Atenea 9

Por Raziel L. Castillo

«Lo desconocido nos llama la atención, pero apenas asomamos la cabeza no podemos evitar repudiar. ¿Acaso no es esa una señal de que no somos suficientes para el universo?».

Mi antiguo compañero del colegio, un tipo pesimista y sin aspiraciones, dijo una vez que la humanidad no estaba hecha para conocer lo que hay más allá de nuestro mundo, que nada bueno saldría de explorar el universo a nuestro antojo, que no estábamos hechos para la inmensidad del cosmos. No tardé en reclamarle que era un pendejo por hacer semejante comentario, luego de eso, cambiamos el tema. Sus palabras quedaron impregnadas en mi mente, no porque me trajeran crisis existenciales ni nada por el estilo, sino que me parecían ridículas hasta el llanto de risa. El ser humano tampoco estaba hecho para volar hasta que unos pocos se arriesgaron. Todo era cuestión de ambición, algo que nos sobraba como especie.

A pesar de no mantener el contacto tras la graduación, imaginé su consternación cuando anunciaron el primer lanzamiento tripulado al planeta rojo. Para mi gusto personal, sería transmitido en vivo. Me preparé con mi familia en la sala durante ese día especial, teníamos aperitivos y todo para celebrar nuestra ascensión. Mi hermano menor, un fiel entusiasta por la exploración espacial, se sentó a poco menos de un metro del televisor apenas el espectáculo comenzó. Todos estábamos muy emocionados, pero el niño parecía no caber en sí mismo. Disfrutamos cómo los tripulantes de la Atenea 9 comentaban su entusiasmo a los millones de espectadores. A pesar de que muchos tendrían una experiencia individual, no podía evitar comparar la euforia del momento con un gran final mundialista de fútbol o el concierto más impresionante de todos. Era algo que, simplemente, nos conectaba como especie, nos daba esperanza de un futuro progresista.

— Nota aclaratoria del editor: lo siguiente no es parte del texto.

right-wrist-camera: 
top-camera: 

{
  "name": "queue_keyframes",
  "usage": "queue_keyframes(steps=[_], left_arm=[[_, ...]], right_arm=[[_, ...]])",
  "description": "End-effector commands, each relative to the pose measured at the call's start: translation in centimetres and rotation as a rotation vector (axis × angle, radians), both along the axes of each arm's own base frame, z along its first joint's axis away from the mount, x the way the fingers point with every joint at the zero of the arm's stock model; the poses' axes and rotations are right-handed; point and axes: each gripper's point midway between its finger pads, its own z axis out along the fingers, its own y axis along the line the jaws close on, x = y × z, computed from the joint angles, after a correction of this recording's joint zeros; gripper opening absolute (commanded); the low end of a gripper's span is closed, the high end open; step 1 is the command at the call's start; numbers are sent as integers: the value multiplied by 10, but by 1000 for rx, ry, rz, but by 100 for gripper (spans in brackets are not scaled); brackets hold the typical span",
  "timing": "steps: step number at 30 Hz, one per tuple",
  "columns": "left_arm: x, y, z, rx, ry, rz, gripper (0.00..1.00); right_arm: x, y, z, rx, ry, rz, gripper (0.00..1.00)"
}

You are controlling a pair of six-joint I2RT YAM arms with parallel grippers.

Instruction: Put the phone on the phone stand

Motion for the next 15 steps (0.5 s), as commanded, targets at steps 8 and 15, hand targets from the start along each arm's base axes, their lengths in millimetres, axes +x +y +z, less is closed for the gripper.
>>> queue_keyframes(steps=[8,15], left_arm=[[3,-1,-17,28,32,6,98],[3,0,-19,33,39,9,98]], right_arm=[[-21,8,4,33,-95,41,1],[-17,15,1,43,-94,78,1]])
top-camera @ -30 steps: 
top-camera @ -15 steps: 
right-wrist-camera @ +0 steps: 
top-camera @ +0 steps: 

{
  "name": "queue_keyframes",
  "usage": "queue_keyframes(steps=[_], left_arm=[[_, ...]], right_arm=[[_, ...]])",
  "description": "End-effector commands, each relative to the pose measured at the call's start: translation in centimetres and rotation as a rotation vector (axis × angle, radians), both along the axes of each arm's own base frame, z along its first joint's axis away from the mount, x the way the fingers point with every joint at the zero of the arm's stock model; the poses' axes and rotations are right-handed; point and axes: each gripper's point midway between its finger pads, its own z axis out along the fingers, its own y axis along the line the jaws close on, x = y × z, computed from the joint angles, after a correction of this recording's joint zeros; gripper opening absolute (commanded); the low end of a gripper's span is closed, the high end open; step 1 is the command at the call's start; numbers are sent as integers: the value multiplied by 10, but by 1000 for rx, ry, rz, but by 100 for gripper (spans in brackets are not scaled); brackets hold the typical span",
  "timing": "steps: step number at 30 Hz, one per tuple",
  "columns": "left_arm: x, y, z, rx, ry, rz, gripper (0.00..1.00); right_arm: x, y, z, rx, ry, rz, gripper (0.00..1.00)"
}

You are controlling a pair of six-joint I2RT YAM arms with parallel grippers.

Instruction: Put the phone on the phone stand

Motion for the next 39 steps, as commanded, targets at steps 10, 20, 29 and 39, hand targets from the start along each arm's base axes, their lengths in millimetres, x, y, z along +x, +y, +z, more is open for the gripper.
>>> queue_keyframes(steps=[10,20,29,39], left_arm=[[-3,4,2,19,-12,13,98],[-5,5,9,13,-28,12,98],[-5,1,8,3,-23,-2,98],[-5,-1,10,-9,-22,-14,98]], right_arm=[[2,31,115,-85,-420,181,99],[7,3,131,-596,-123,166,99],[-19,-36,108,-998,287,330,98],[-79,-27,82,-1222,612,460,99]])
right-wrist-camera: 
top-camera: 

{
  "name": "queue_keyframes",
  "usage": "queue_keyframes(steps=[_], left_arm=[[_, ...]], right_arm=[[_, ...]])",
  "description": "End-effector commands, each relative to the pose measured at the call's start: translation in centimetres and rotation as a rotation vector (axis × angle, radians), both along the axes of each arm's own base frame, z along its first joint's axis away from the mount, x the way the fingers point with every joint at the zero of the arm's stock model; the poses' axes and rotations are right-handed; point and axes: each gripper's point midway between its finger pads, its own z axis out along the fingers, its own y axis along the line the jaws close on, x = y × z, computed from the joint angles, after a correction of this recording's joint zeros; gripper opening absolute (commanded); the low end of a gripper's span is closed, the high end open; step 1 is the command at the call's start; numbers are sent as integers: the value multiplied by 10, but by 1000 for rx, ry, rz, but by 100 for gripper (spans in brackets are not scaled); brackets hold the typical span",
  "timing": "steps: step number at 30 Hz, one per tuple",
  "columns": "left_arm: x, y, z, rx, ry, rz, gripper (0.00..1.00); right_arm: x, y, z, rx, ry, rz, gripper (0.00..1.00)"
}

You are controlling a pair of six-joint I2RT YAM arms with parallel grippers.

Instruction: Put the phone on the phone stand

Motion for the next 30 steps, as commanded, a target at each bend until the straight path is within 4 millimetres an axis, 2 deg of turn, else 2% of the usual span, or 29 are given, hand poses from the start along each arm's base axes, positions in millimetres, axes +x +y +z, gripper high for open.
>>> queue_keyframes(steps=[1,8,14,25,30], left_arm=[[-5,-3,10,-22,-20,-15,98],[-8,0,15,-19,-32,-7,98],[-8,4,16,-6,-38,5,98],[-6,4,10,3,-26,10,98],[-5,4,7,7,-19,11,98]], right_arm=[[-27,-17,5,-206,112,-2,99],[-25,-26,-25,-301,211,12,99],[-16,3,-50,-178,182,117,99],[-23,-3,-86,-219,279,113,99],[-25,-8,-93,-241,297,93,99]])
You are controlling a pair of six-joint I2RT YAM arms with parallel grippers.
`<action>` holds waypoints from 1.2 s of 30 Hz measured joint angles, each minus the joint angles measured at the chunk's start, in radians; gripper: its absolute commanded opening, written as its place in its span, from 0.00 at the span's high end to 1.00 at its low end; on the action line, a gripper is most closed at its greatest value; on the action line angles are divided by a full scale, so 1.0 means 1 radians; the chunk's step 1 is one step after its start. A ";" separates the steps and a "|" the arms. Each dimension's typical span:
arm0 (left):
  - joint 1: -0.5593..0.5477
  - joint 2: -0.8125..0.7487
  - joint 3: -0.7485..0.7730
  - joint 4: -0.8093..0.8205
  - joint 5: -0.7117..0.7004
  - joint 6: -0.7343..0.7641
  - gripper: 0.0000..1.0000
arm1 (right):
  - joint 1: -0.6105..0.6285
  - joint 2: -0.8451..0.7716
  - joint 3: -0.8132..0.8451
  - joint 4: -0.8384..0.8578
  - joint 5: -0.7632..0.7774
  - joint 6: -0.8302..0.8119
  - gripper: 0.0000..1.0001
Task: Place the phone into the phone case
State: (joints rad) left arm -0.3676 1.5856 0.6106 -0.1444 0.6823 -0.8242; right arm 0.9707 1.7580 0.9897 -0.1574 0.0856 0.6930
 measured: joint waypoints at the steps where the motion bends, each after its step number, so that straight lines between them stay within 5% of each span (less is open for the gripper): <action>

Y los humanos llegaron a Marte, la nave aterrizó con una belleza casi inefable. El mundo gritó al unísono. Nuestra ambición superó cualquier obstáculo, como siempre debe ser. Volví a pensar en ese compañero, ¿qué ha de sentir ahora? Vimos cómo los astronautas bajaban de la nave y comentaban el panorama, nos entretuvieron con la gravedad tan diferente a la nuestra. Mi hermano seguía siendo el más embelesado, quería saltar de la emoción; y nos reímos por su ternura natural. Pensé, muy soberbiamente, que sería el comienzo de una gloria más grande, que la humanidad dominaría por sobre todas las cosas. Dimos el primer paso al llegar a la Luna, hoy avanzamos en conquistar Marte.

La astronauta Eliza Humboldt Prado fue la encargada de instalar la bandera a unos metros de la nave. No era la de Estados Unidos, ni la de ninguna otra potencia, ese pedazo de tela representaba el mundo entero sin distinción alguna. Fue utópico, me llenó de una simpatía tan grande que apenas puedo describirla. Entonces, el suelo donde estaban parados los astronautas empezó a hundirse sin darles tiempo de abandonar. Un agujero se los tragó sin piedad, no nos dio chance de asimilarlo por completo. Los micrófonos siguieron transmitiendo sus gritos desesperados y los golpes que recibían. La cámara dejó de pasar video, lo más probable es que se dañó en la caída, pero las líneas de audio pronto quedaron saturas al captar algo semejante a chasquidos guturales. Los gritos nos pusieron en alerta y nos revolvió el estómago hasta que pronto golpeó el silencio. La transmisión fue cortada.

Comprendí lo que quiso decir mi compañero en aquel entonces, pues ninguno de los seis tripulantes de la Atenea 9 regresó a casa tras semanas de intentos de comunicación fallidos.